Alcan submits that allowing a plaintiff to use 51-1-6 or 51-1-8 as a vehicle to seek redress for the alleged violation of a federal statute, such as the ADEA, that has extensive administrative requirements would frustrate a comprehensive statutory scheme established by Congress. Alcan further argues that, in this case, Reilly would now be time-barred from bringing an independent ADEA claim, thus highlighting the manner in which use of 51-1-6 and 8 as a way indirectly to bring an ADEA claim would allow Reilly to circumvent the ADEA's statute of limitations.

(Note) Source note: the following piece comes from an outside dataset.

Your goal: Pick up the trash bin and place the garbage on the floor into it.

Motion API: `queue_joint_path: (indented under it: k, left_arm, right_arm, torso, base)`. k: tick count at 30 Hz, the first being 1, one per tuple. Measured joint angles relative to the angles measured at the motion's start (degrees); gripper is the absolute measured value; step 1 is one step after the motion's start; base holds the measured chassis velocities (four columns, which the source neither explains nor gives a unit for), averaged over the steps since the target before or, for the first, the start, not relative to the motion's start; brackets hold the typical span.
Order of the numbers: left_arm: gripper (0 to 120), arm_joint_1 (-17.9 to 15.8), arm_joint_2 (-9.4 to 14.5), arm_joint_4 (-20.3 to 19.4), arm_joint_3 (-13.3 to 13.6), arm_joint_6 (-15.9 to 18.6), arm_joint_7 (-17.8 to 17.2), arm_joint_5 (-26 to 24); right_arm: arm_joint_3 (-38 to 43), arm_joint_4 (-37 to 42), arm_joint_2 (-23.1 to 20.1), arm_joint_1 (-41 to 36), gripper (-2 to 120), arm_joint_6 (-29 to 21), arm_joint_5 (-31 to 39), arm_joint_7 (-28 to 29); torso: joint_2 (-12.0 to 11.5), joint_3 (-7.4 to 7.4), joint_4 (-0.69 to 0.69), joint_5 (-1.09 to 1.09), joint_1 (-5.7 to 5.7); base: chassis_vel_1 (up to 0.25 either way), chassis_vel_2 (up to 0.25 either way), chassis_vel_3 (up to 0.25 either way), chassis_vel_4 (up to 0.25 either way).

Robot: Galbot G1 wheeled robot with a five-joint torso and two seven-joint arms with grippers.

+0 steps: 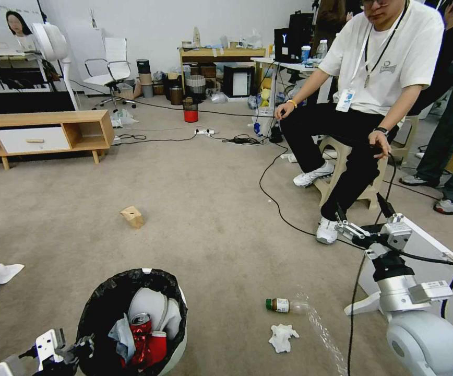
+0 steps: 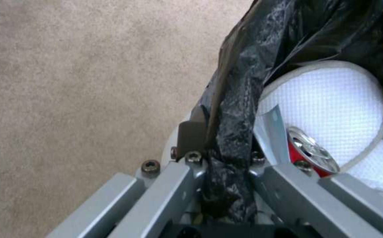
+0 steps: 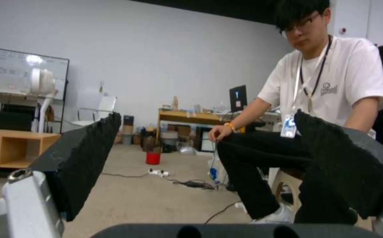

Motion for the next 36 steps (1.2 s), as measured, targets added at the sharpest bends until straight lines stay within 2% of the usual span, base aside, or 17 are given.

It remains unclear whether-or to what extent-the fact that Reilly would now be precluded from bringing an independent ADEA claim is relevant to the underlying question raised in this appeal: Whether 51-1-6 and 8 give rise to a cause of action for the underlying violation of the ADEA. We believe that the significance of the fact that Reilly would be barred by the applicable statute of limitations from raising an independent ADEA claim is inextricably linked to the more general question of how 51-1-6 and 8 should be interpreted under Georgia law and, thus, should properly be decided by the Supreme Court of Georgia.

 3

It is also worth noting that, due to the dearth of explication by Georgia courts as to the specific applications of 51-1-6 and 8, it is unclear whether the fact that Reilly appears to have been an at-will employee and thus subject to an employment relationship that could be "terminated at will by either party," Ga. Code Ann. 34-7-1, informs or affects our analysis of this issue. We invite the Georgia Supreme Court to consider Reilly's at-will status as part of its examination of the scope of 51-1-6 and 8.